Come sta cambiando il contesto dell'investimento nel reddito fisso? Quanto sono pronti gli investitori?
Molti investitori devono ancora realizzare che le banche centrali sono passate da una politica coordinata di quantitative easing a un restringimento quantitativo coordinato. In parte perché le banche centrali, che sono dovute scendere esplicitamente in campo nello sforzo di sostenere i mercati durante la crisi, adesso stanno cercando di normalizzare la politica senza scatenare bufere sui mercati. Allo stesso tempo, i responsabili della politica sanno che non possono agire da soli: sono troppo consapevoli delle distorsioni che la Banca Centrale Europea ha causato quando ha intrapreso un percorso per conto proprio, aumentando i tassi nel 2011.
È iniziato a diventare evidente dopo il meeting di Sintra del 2017 (il forum della Banca Centrale Europea sulle banche centrali che si è svolto in Portogallo) che le banche centrali si stavano spostando verso un restringimento della politica più coordinato. Se si guarda alla Bank of Japan, con il suo "stealth taper", o alla Bank of England, con i suoi due aumenti dei tassi dal taglio operato nel 2016 all’indomani dell’emergenza post-Brexit, in nessuno dei casi il restringimento della politica è stato giustificato dalle principali misure relative ai fondamentali economici. I mercati del lavoro potrebbero essere robusti in tutto il mondo, ma l’inflazione rimane relativamente contenuta con la tradizionale relazione della curva di Phillips tra inflazione e disoccupazione che appare molto più debole rispetto al passato.
Perché allora le banche centrali ignorano il fatto che le pressioni sui prezzi restano leggere e continuano a restringere la politica? Questa volta l'essenza della normalizzazione della politica è legata a due fattori: primo, le banche centrali sono preoccupate per le conseguenze politiche delle loro scelte passate; e in secondo luogo, vogliono avere più spazio per un allentamento quando il mondo passerà alla prossima fase di flessione.
Unitamente, le politiche (delle banche centrali) hanno alimentato indirettamente le politiche populistiche in tutto il mondo.
Questi fattori rendono questo ciclo di restringimento monetario molto diverso da quelli passati. Le banche centrali temono, avendo gonfiato in modo eccessivo i prezzi degli attivi, di aver causato lo strappo del tessuto sociale. Grazie a una bassa crescita degli stipendi e a una politica di austerità, le classi medie sono state tirate fino al punto di rottura, mentre una porzione sempre maggiore di ricchezza è andata concentrandosi nelle mani di coloro che sono definiti “l’1%”. Questa situazione non è stata salutare per un mondo in cui la crescita economica è basata sulla creazione e sull'espansione del credito.

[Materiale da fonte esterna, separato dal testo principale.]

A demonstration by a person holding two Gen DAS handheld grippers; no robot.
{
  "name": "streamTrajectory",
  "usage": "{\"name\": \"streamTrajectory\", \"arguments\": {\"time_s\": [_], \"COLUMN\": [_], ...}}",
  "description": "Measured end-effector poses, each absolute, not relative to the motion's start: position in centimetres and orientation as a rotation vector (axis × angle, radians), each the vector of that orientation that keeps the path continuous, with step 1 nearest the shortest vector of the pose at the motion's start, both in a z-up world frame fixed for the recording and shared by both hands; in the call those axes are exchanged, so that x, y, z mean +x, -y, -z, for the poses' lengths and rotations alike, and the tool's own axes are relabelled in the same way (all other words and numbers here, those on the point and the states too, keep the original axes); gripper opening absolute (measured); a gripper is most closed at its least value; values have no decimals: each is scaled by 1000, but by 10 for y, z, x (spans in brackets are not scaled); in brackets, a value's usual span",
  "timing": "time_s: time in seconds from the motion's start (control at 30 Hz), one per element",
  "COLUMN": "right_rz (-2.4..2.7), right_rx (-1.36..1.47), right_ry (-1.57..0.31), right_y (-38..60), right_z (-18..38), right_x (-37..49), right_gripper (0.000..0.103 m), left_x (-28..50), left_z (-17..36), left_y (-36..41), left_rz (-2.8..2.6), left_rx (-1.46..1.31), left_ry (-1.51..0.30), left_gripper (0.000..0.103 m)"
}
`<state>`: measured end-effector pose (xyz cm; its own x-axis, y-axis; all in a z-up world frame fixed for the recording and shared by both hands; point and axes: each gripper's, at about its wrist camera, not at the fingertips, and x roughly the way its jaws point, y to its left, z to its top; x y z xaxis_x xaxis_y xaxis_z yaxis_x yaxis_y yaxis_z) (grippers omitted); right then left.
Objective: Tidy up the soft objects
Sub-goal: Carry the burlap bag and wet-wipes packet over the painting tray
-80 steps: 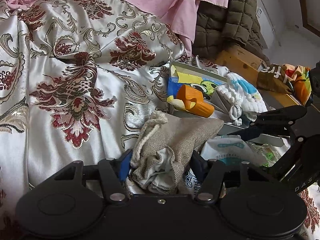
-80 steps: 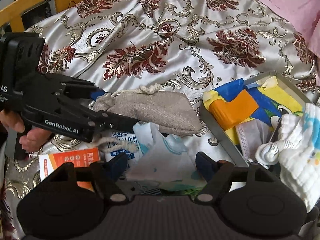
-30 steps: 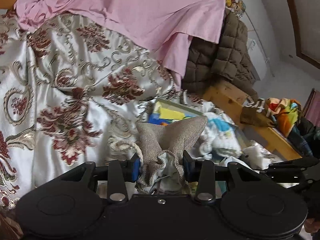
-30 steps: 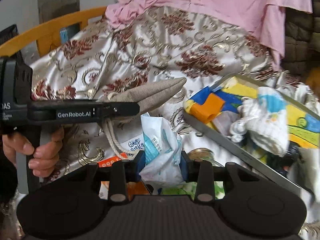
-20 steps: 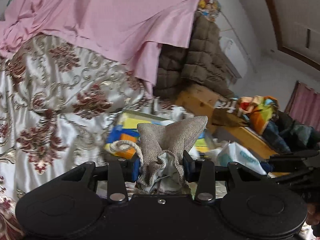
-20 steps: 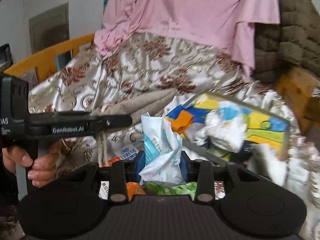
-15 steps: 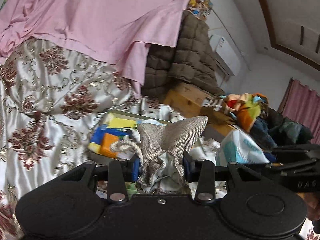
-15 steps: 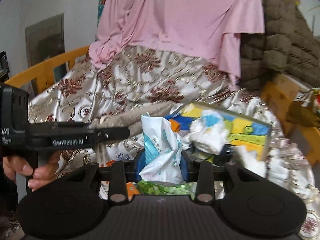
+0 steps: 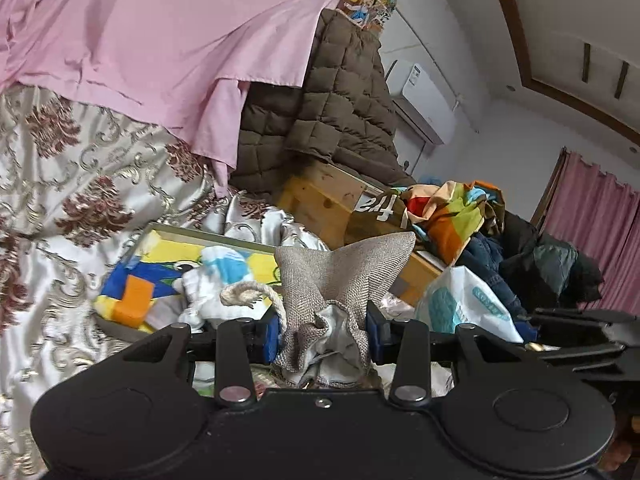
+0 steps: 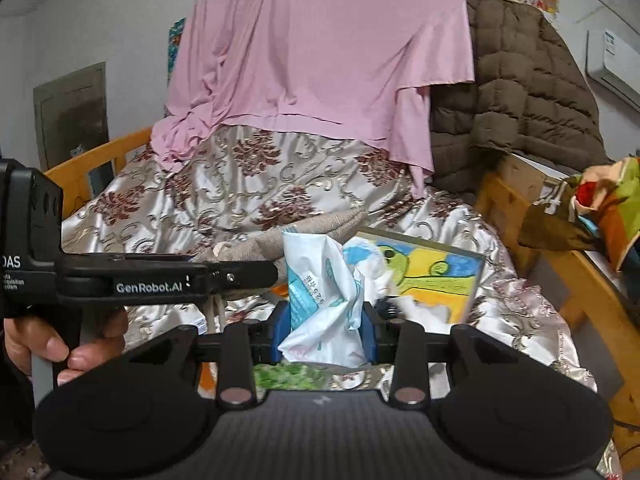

Il potere d’acquisto è contemporaneamente passato dalle mani di un segmento economico con elevata propensione marginale al consumo, tradizionalmente considerato il motore dell’economia, a un segmento con una minore propensione al consumo. Pertanto, il crollo della disoccupazione non ha prodotto quell’impulso inflazionistico a cui la storia ci aveva abituato.
I tassi d’interesse a zero hanno creato un altro problema: si è in effetti verificato un passaggio massiccio del potere di determinazione dei prezzi dal lavoro al capitale. Una politica monetaria ultra-accomodante ha reso il capitale molto conveniente, o in alcuni casi gratuito, per le aziende. Ciò ha scoraggiato gli investimenti a favore di meccanismi di ingegneria finanziaria come riacquisti di azioni proprie e dividendi finanziati con debito. L’effetto netto è stata la creazione di distorsioni che trasferiscono valore dagli obbligazionisti agli azionisti.
Combinate, queste politiche hanno alimentato indirettamente le politiche populistiche in tutto il mondo. Le banche centrali stanno quindi cercando di normalizzare la politica per diverse ragioni, non necessariamente collegate all’aumento delle pressioni inflazionistiche.